Thursday, September 14, 2006

Speaking of Birds

Read a subject on a message posted as: The Bird on the UP Seal....
made me think about avian creatures and how, well sad mostly, seeing Jackie Chan's info-spot in Star World about how children are not supposed to play with birds...instead play with the paper (origami) version.

I flashback to my childhood when I remember stealing my elder brother's "tirador" and helping myself to a few shots at resting, even nesting, birds on the many trees that grew on my greatgrandmother's farm. Shameful to admit, but I did some terrible damage to God's smaller creatures back then; removing wings off a beetle, drowning a few ducklings, stepping on a couple of chicks, and yes, hitting several birds. If I only knew then that my own daughter would be deprived of the joy of being able to play with a live creature, I'd have stopped before foolishly plunging into the whiles of my childhood.

Remember when we used to go home from school and just outside the school gates, there would be some vendors squatting in front of some boxes selling real live chicks or small birds painted in bright colours? It cost like P5.00 back then and many of us would save our baons so we could take home a few. My brother and I even managed to care for a couple of chicks that grew to young adulthood! We kept them in a similar box (as the vendors), with the bottom fortified by pages of newspaper. A study lamp served as their "heater" for cold nights and on regular nights, they were just kept near the back of the fridge.

Now, all I can do is tell my little girl stories of how I romped around my Lola Peling's land and played with all sorts of animals. I can show her pictures of it, I can even download films and buy videos about them; but the first hand experience of being able to hold, feed, be biten by, or even inadvertently or purposely stiffling the life off one will just be left to her imagination.

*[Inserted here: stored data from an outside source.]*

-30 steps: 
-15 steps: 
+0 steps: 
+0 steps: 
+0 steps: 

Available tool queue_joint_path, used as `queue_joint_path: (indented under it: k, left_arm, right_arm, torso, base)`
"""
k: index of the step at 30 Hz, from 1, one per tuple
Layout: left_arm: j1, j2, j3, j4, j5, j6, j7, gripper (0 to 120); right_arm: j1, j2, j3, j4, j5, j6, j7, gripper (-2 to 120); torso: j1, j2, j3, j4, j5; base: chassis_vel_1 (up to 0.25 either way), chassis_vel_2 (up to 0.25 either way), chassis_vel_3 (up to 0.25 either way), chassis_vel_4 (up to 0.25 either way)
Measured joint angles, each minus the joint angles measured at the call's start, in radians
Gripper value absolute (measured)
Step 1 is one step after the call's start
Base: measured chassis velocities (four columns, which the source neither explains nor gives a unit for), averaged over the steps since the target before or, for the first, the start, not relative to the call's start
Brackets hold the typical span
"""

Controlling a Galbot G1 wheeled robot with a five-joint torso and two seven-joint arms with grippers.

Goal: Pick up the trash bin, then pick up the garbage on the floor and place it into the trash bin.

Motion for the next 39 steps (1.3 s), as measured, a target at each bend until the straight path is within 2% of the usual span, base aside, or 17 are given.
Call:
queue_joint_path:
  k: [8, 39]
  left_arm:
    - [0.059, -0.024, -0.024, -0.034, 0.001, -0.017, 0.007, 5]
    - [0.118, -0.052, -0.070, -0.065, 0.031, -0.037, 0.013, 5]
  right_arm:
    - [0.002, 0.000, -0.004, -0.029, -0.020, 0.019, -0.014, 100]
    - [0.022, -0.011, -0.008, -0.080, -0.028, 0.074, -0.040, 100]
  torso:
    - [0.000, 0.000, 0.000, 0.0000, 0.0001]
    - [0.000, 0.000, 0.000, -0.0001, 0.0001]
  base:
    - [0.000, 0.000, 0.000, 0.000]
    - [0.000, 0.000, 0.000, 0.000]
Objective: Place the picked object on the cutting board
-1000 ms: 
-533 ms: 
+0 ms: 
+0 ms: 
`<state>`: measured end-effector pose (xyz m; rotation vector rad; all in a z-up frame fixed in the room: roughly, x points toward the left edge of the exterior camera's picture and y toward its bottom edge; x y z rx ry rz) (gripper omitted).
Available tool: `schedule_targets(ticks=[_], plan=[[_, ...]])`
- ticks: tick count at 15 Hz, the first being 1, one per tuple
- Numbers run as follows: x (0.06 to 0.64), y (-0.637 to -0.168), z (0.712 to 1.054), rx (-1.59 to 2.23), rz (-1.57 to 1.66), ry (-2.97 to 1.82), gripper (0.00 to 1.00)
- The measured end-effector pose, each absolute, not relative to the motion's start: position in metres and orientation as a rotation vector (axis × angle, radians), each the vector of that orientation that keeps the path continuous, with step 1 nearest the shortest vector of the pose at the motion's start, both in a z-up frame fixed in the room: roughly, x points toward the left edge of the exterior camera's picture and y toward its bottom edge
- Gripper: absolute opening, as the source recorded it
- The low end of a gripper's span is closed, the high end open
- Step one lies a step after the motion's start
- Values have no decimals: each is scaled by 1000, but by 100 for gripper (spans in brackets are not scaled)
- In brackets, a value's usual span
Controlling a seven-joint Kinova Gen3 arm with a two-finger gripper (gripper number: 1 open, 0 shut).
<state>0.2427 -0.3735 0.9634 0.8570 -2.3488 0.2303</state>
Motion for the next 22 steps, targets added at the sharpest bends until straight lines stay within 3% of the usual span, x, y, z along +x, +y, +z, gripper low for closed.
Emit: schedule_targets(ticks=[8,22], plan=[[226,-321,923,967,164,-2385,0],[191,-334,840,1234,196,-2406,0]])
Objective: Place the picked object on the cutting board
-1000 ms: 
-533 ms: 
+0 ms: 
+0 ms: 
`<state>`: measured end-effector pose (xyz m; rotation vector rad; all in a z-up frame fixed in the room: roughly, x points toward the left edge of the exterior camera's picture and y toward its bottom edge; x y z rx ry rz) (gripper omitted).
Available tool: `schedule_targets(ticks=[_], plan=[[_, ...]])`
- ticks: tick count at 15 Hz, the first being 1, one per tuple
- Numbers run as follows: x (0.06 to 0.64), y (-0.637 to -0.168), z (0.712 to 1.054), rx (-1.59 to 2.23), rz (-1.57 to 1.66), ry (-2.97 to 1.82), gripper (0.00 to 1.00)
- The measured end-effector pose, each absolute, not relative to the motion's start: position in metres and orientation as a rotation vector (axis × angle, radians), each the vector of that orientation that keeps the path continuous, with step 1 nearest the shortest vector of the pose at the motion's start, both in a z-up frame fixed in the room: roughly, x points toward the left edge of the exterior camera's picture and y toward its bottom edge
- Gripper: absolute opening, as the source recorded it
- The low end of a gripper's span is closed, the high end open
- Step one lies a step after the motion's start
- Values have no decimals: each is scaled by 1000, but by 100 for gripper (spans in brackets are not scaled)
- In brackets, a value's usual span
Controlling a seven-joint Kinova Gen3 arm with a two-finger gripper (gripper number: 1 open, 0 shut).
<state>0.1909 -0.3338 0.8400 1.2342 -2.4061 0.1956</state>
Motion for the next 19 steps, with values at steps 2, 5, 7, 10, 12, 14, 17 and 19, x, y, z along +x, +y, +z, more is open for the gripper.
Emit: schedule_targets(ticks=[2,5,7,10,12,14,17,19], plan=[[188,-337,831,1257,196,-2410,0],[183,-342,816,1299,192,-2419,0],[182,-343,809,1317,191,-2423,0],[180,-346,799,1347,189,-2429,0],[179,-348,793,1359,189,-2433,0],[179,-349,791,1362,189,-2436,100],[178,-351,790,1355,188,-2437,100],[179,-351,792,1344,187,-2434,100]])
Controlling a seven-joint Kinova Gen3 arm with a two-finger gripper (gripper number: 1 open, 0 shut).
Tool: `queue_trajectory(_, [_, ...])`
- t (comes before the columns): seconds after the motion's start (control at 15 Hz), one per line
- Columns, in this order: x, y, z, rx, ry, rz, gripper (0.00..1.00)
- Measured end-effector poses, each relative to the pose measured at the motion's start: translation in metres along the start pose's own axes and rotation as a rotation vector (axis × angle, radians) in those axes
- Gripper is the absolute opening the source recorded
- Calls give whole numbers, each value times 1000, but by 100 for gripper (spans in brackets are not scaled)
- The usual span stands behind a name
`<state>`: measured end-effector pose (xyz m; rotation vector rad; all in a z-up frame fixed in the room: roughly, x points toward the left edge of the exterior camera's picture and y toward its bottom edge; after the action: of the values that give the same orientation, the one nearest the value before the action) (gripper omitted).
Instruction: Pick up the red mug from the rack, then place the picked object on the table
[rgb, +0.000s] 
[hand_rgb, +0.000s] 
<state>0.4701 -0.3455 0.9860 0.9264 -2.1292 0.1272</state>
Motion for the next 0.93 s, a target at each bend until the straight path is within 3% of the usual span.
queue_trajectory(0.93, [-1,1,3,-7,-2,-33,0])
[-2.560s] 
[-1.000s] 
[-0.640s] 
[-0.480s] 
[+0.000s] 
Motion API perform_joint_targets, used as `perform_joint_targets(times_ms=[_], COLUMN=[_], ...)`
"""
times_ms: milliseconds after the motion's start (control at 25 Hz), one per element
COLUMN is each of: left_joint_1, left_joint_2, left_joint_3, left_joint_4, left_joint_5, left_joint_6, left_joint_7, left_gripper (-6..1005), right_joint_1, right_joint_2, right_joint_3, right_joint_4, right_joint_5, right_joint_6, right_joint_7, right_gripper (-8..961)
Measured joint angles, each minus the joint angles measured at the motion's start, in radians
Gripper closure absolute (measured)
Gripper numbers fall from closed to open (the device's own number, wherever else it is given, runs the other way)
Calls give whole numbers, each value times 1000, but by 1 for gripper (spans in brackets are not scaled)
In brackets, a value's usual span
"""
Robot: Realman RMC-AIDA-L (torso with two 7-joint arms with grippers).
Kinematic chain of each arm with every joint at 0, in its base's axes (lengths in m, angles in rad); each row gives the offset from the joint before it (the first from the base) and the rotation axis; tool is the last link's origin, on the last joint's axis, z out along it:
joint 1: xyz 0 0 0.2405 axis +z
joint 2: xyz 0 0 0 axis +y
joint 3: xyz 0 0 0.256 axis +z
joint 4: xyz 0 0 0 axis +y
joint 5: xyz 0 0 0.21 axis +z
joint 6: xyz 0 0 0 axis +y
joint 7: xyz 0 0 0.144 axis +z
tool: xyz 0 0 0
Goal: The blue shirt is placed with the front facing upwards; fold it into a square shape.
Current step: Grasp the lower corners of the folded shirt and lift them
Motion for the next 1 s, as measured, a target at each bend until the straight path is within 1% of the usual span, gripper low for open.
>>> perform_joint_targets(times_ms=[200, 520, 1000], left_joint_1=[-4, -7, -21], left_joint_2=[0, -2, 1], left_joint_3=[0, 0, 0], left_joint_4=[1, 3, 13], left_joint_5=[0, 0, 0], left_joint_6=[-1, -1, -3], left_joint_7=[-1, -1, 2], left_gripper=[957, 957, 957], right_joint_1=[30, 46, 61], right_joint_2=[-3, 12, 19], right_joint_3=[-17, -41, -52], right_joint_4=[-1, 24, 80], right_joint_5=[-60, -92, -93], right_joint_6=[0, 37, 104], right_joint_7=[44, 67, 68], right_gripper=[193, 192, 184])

On a lighter (and 'greener') note, if she were a boy, I could perhaps say, "play with your own bird na lang, anak," but imagine how many child abuse agencies would take me away?! When she'll be older (dating age and all) I could say, "play with youf BF's bird na lang, anak" but then VD and HIV are also things to consider. I guess I could say, "dress up your BF's bird na lang, anak" and hand her a pack of colorful Trojans.

Woe to the birds of our time - those which take flight and those which stand upright :-)

Tuesday, September 12, 2006

Pluto-cracy

I was sad when Pluto was demoted from its "planet status" about a month ago, given that its size wasn't up to par.

Who decides these things? (Who even bothers about them?)

All my life I've believed on Pluto being a planet. In fact I've memorised the names of all the planets in grade school and even the correct order of distance from the sun. Pluto was kind of cool (literally and figuratively) in many ways - being the last it appeared to be the most polite, gentlemanly and well, considerate of all the planets. Para bang, "sige, mauna na kayo...lahat. Dito na lang ako sa hulihan." [imagine gray-ish pluto smiling timidly here]

Twenty years down the line, it was discovered that Pluto actually exchanges the title of being the last with Neptune, at certain points of their revolution around their respective orbit. I had my doubts then as to the veracity of this finding (baka naman lasing lang yung nag-oobserve nung day na yun) and as a result my indomitable belief in the science that is astronomy has begun to unravel.

Finally, the nail that completed its coffin is the demotion of dear old Pluto.

Since we are - and by 'we' I mean the men and women (and the gay and lesbians and the still undefined/undecided) who study these celestial bodies - making statements based on observations from a distance, isn't there quite a distinct amount of fallibility about them? Observing someone of something at an arms length still brings shortcomings, how much more so if it was a case of being light years away.

So what if it isn't big enough. It still does revolve around the sun like all the other planets do. Even it Jupiter or Saturn may have moons way bigger than Pluto, those bodies do not revolve around our sun.

Clyde Tombaugh must be stomping his feet in indignation and rage somewhere in the great beyond as he was the man who discovered the small planet in 1930. They have reclassified Pluto as a 'dwarf planet' and have even assigned to it an asteroid number, 134340.

How quickly we do away with old views. How easily we discard several generation's belief system despite still being unable to truly confirm the current standard. So like mankind to kick a planet when it's down. Maliit na nga inapi pa!

I'd like to think in a way, Filipinos in general is like the planet Pluto. Kulelat, mabagal ang usad, mapag-kumbaba sa ibang lahi, may kaliitan...yet we plod on, in our purpose - which is generally to have a better life and help loved ones attain that as well - defiant whether we be labelled as anything derogatory like the Oxford's Filipina = domestic helper. We may not be a big a population as China or India, or have a richness in tangible forms of culture like that of Egypt or Greece, yet we have conquered the four corners of our world and continue to carve a little plot of our own self no matter where we may be. We assimilate, absorb, embrace, blend into other cultures, other groups whilst keeping the best (and perhaps even the worst) of being Pinoy close by.

I do believe, we Filipinos are not just a number. I refuse to be just a statistic! So have faith and hang on to dear old Pluto who may yet to come out having the last laugh in the end.